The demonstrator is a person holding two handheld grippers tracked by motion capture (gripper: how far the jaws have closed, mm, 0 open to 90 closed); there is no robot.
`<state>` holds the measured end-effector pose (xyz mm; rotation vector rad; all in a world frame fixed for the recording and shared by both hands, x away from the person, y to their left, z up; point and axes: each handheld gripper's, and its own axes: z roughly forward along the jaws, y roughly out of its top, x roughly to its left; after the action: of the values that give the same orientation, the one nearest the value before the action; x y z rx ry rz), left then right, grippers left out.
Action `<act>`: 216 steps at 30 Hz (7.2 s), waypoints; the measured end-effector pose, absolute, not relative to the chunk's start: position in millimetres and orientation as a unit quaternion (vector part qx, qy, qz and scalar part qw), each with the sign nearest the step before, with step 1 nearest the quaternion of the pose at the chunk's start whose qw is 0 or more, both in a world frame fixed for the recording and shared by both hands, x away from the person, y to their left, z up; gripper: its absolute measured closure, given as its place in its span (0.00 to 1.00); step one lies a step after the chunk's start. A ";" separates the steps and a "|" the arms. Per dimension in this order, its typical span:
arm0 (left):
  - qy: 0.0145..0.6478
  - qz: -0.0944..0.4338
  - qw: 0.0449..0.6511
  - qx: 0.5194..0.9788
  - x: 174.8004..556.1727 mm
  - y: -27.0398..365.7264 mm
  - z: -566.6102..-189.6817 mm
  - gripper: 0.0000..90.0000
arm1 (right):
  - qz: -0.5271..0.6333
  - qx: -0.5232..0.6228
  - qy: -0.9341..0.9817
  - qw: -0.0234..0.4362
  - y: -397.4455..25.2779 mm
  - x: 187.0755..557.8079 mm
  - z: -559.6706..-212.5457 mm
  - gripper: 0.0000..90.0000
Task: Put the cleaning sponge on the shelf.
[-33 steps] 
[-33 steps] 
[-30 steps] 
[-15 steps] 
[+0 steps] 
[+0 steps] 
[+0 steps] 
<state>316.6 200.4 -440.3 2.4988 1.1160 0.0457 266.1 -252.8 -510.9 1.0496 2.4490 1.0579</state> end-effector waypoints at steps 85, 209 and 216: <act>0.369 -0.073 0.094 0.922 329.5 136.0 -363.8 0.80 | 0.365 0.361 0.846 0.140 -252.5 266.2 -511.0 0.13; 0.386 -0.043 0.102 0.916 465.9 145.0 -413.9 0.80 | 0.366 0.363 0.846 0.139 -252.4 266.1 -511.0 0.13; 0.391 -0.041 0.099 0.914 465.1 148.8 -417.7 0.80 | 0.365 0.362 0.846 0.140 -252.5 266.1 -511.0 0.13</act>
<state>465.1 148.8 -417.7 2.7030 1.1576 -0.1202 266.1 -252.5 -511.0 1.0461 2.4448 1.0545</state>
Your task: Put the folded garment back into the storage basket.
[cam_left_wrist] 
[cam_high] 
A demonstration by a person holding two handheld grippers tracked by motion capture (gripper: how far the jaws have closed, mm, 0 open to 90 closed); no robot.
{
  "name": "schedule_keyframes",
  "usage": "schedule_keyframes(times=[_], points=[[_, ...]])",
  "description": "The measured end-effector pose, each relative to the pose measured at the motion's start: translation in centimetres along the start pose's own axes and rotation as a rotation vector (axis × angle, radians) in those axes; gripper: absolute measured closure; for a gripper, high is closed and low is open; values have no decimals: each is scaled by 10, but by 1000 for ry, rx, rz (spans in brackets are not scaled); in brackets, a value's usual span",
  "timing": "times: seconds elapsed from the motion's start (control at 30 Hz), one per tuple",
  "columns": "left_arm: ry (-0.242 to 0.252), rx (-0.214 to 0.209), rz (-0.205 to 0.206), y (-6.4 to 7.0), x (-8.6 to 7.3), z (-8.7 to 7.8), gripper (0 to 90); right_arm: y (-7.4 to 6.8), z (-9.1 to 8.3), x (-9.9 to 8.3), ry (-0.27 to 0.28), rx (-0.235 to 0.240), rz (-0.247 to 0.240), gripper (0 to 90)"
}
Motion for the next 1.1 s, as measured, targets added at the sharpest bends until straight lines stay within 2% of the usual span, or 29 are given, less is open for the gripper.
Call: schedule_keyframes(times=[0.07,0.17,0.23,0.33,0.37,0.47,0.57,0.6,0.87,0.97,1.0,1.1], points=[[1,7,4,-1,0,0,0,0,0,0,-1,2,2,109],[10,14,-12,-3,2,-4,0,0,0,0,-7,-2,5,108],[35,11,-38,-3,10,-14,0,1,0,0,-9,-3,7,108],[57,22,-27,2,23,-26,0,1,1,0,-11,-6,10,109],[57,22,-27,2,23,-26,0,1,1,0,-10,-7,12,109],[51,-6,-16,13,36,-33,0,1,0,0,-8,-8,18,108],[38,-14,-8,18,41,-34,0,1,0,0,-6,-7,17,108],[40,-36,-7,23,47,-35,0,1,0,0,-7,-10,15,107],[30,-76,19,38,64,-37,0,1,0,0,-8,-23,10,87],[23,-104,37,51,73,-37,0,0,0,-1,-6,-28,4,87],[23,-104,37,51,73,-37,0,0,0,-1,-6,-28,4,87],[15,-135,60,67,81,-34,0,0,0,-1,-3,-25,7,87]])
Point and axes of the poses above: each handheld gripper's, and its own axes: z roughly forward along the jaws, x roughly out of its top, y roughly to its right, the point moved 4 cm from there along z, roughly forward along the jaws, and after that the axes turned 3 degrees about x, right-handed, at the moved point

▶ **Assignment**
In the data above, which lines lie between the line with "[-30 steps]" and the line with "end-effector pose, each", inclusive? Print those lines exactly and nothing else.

▶ **Answer to this task**
[-30 steps] 
[-15 steps] 
[+0 steps] 
[+0 steps] 
[+0 steps] 
<state>316.6 200.4 -440.3 2.4988 1.1160 0.0457 266.1 -252.8 -510.9 1.0496 2.4490 1.0579</state> end-effector waypoints at steps 85, 209 and 216: <act>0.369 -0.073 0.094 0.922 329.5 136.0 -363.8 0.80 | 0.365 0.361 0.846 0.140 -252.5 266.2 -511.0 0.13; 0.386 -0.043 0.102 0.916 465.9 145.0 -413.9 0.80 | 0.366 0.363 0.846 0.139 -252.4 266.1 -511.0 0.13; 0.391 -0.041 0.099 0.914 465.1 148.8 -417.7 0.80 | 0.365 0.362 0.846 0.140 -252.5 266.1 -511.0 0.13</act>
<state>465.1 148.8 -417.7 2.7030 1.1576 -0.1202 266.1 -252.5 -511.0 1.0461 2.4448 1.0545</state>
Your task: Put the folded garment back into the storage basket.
[cam_left_wrist] 
[cam_high] 
A demonstration by a person holding two handheld grippers tracked by motion capture (gripper: how far the jaws have closed, mm, 0 open to 90 closed); no robot.
{
  "name": "schedule_keyframes",
  "usage": "schedule_keyframes(times=[_], points=[[_, ...]])",
  "description": "The measured end-effector pose, each relative to the pose measured at the motion's start: translation in centimetres along the start pose's own axes and rotation as a rotation vector (axis × angle, radians) in those axes; gripper: absolute measured closure; for a gripper, high is closed and low is open; values have no decimals: each is scaled by 10, but by 1000 for ry, rx, rz (spans in brackets are not scaled); in brackets, a value's usual span",

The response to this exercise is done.